* _Exercise goal_
In the material below, find every line containing "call" and copy that line.

* _Data provided_

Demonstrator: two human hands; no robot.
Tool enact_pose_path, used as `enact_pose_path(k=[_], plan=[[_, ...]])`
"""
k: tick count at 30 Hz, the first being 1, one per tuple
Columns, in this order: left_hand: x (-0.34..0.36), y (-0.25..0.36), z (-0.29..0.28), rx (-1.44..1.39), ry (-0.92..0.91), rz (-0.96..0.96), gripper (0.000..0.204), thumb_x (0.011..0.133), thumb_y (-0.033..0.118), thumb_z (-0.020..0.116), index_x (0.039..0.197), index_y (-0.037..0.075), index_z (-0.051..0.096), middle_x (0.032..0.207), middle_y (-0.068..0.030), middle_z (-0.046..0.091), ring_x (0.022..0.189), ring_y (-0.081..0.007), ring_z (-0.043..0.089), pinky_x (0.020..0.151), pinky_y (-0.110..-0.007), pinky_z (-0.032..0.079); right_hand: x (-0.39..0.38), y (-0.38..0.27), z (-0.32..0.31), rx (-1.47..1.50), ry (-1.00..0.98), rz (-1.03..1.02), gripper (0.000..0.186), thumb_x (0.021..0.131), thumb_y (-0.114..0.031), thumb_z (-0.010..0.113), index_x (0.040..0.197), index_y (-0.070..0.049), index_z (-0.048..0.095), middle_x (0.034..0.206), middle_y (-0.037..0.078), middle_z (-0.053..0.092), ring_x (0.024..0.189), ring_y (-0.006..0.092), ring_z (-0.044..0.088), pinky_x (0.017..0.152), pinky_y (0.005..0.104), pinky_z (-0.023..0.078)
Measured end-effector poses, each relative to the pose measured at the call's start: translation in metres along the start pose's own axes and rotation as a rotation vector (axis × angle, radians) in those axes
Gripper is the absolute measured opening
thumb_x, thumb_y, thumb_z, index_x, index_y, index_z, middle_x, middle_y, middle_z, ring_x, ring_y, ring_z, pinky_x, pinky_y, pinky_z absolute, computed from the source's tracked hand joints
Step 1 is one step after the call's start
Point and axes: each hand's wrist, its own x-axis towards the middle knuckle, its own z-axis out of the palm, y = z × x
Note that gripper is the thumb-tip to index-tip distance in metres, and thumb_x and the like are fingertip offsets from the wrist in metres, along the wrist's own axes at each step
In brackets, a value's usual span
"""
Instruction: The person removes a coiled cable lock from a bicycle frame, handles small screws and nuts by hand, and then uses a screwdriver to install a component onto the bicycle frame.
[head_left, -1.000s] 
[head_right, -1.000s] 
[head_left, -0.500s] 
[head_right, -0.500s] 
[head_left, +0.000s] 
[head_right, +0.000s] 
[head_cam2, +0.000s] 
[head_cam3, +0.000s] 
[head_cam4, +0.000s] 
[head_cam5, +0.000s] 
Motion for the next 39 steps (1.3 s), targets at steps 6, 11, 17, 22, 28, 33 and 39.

* _Written response_
Measured end-effector poses, each relative to the pose measured at the call's start: translation in metres along the start pose's own axes and rotation as a rotation vector (axis × angle, radians) in those axes
Step 1 is one step after the call's start

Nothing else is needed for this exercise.